■ **WHAT TO WORK ON**
Could you print exactly the lines of the listing below, starting at the line that has "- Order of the" and ending at the line that has "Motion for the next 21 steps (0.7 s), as", and only those lines?

■ **LISTED RECORDS**
--- START ---
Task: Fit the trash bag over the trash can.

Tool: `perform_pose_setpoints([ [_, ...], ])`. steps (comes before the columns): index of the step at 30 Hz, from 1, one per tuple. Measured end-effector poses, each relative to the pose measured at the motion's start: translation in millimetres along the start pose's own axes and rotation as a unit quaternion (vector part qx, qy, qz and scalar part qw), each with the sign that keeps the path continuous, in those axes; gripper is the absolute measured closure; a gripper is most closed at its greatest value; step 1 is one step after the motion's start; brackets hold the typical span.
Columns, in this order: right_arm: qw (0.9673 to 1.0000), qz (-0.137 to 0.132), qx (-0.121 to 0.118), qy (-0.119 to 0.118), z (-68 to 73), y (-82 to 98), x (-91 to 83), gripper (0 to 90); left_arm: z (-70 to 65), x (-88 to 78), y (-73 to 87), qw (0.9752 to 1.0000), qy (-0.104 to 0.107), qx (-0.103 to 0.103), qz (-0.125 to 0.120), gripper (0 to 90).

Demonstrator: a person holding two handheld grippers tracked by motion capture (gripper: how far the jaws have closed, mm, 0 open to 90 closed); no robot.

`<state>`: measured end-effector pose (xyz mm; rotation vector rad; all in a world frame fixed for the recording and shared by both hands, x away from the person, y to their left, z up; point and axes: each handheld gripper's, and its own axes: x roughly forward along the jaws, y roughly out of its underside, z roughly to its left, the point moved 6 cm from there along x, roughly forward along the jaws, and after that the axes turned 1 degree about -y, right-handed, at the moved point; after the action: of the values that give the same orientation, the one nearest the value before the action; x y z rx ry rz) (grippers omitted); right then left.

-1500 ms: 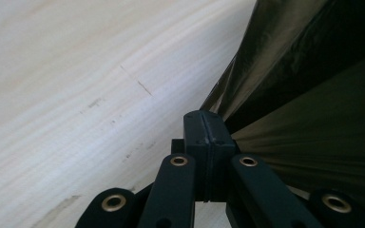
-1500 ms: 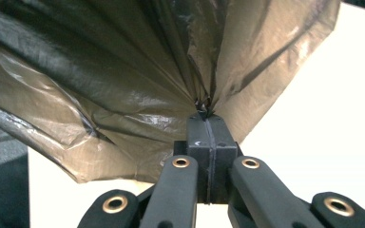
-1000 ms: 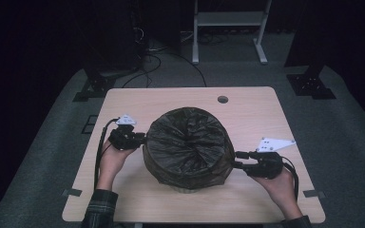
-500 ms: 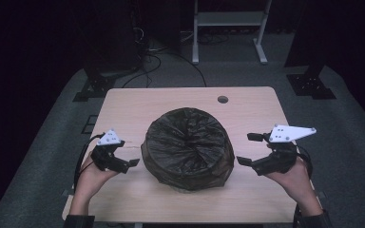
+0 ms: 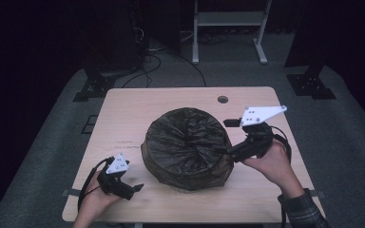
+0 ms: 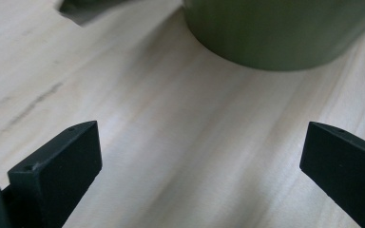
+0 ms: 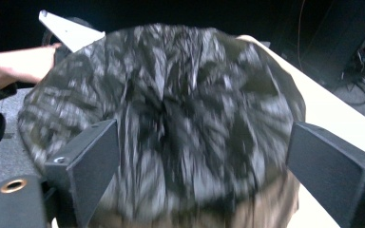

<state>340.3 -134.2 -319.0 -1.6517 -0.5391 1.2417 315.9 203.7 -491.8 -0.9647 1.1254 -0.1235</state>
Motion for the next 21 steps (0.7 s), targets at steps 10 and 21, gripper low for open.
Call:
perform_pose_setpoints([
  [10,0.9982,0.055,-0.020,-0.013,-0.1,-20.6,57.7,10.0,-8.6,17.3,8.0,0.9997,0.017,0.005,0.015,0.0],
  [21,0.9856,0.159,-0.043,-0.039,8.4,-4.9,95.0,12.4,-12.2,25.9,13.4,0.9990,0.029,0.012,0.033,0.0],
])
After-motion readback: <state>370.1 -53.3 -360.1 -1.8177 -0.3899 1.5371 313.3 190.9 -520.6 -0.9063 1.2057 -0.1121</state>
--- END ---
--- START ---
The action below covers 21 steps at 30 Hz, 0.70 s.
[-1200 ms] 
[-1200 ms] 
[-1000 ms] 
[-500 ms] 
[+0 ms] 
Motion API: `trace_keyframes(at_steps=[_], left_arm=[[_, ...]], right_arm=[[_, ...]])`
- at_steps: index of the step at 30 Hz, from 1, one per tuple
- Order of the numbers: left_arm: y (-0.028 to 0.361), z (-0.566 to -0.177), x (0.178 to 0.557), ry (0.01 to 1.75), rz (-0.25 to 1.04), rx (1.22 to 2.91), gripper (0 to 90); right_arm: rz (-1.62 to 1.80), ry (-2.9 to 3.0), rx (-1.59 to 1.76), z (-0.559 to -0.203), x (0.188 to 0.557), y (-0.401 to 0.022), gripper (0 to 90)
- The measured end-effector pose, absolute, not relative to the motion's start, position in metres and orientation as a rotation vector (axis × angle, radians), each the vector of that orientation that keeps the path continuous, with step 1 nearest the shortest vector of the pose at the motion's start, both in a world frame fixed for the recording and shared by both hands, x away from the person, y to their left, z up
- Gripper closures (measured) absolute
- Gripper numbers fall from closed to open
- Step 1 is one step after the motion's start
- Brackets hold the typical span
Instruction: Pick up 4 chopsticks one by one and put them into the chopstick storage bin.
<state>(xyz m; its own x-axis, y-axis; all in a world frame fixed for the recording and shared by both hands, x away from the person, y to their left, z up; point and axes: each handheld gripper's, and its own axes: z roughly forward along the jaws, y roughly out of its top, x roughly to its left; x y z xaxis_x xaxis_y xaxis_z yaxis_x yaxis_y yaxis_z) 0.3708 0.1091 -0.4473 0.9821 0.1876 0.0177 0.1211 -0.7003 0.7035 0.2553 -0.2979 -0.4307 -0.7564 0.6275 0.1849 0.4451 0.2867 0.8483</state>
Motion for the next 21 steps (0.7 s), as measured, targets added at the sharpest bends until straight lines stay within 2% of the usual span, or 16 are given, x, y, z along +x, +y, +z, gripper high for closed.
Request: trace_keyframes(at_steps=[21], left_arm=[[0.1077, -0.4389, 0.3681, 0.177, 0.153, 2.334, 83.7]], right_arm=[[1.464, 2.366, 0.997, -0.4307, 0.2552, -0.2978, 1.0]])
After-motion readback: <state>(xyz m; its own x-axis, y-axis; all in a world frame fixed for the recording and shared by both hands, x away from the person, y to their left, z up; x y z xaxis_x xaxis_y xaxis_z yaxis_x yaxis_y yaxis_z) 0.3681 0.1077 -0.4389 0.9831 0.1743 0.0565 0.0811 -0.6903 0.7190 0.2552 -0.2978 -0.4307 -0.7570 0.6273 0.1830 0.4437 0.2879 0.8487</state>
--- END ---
■ **ANSWER BOX**
- Order of the numbers: left_arm: y (-0.028 to 0.361), z (-0.566 to -0.177), x (0.178 to 0.557), ry (0.01 to 1.75), rz (-0.25 to 1.04), rx (1.22 to 2.91), gripper (0 to 90); right_arm: rz (-1.62 to 1.80), ry (-2.9 to 3.0), rx (-1.59 to 1.76), z (-0.559 to -0.203), x (0.188 to 0.557), y (-0.401 to 0.022), gripper (0 to 90)
- The measured end-effector pose, absolute, not relative to the motion's start, position in metres and orientation as a rotation vector (axis × angle, radians), each the vector of that orientation that keeps the path continuous, with step 1 nearest the shortest vector of the pose at the motion's start, both in a world frame fixed for the recording and shared by both hands, x away from the person, y to their left, z up
- Gripper closures (measured) absolute
- Gripper numbers fall from closed to open
- Step 1 is one step after the motion's start
- Brackets hold the typical span
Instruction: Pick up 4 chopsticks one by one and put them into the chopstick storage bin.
<state>(xyz m; its own x-axis, y-axis; all in a world frame fixed for the recording and shared by both hands, x away from the person, y to their left, z up; point and axes: each handheld gripper's, and its own axes: z roughly forward along the jaws, y roughly out of its top, x roughly to its left; x y z xaxis_x xaxis_y xaxis_z yaxis_x yaxis_y yaxis_z) 0.3708 0.1091 -0.4473 0.9821 0.1876 0.0177 0.1211 -0.7003 0.7035 0.2553 -0.2979 -0.4307 -0.7564 0.6275 0.1849 0.4451 0.2867 0.8483</state>
Motion for the next 21 steps (0.7 s), as measured, targets added at the sharpest bends until straight lines stay within 2% of the usual span, or 16 are given, x, y, z along +x, +y, +z, gripper high for closed.

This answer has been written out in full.